Malam Menuju Hari Akhir Tahun
Kalau di ingat-ingat lagi tepat 1 tahun yang lalu, malam menuju hari terakhir tahun 2019, aku sedang sibuk memikirkan bagaimana pertemuanku besok dengan keluargamu, baju apa yang kira-kira cocok untuk bertemu dengan ayah dan ibumu, bagaimana harus bersikap di depan ayah ibu dan adik-adikmu. Membayangkan bagaimana kamu akan memperkenalkan aku dengan keluargamu membuat aku senang sekaligus takut.
Hari berikutnya aku benar-benar bertemu keluargamu, dan ternyata mereka sangat hangat menyambutku. Senyum ibumu saat itu yang membuat aku sangat merasa bersalah hingga detik ini. Nasihat ayahmu, entah mungkin beliau sangat kecewa padaku saat ini. Wajah riang adik-adikmu, aku masih menyimpannya di ingatan dan memory handphoneku.
Jadi kenapa kita berpisah?
Entahlah, aku sendiri tidak benar-benar faham kenapa harus mengahkiri perjalanan denganmu secepat ini.

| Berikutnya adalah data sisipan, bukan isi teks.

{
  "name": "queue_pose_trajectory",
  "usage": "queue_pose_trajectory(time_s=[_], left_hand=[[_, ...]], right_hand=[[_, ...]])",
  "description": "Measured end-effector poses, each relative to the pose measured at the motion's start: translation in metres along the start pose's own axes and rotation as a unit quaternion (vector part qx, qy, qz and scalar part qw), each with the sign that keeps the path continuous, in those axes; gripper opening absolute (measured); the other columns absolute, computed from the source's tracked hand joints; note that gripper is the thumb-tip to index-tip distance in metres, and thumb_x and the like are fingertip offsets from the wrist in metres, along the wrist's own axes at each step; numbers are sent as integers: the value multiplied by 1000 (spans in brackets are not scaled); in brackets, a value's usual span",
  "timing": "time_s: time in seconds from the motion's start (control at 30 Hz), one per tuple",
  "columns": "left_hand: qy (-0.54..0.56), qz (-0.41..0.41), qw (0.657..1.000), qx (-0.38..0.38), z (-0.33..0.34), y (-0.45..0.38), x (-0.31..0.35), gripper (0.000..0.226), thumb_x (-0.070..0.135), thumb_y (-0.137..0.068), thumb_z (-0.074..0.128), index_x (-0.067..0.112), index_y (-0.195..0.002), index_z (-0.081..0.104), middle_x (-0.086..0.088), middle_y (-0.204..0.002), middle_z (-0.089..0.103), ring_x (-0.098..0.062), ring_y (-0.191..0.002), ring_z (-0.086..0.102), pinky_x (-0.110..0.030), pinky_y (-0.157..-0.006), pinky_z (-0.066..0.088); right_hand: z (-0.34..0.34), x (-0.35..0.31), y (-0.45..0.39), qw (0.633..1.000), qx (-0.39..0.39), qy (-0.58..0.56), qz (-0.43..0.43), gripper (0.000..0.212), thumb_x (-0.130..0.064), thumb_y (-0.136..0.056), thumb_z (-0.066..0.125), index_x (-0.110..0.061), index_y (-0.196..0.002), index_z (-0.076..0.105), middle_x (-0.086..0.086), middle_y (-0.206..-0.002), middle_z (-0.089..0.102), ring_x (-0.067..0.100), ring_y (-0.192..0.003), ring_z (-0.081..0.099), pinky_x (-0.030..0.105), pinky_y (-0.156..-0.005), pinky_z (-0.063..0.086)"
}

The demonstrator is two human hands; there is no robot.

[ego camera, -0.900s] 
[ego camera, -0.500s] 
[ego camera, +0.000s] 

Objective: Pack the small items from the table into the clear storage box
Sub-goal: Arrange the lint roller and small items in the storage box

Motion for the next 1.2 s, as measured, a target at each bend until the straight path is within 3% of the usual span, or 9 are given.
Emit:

Saat itu aku merasanya kamu banyak berubah, kamu jawab kamu tidak berubah tapi aku saja yang baru mengenalmu. Kita terus berdebat sampai suatu malam kamu meminta maaf lewat pesan whatsap, kamu bilang kamu belum siap menikah dalam waktu dekat ini. Emosiku yang terlebih dulu muncul menyebabkan aku tidak sempat bertanya kenapa, kenapa kamu tiba-tiba mengucapkan itu. Komunikasi kita berantakan, kamu terus meminta maaf karna rasanya sulit sekali berkomunikasi denganku akhir-akhir itu. Lagi-lagi aku emosi dan melontarkan kalimat yang tidak menyenangkan. Ya seperti itu kurang lebih jika diingat-ingat, hingga akhirnya kita sepakat mengakhirinya.
Bagaimanapun terimakasih pernah memasukkan aku dalam rencana 2020mu. Semoga di 2021 yang akan datang kita sama-sama di datangkan kebahagiaan lain.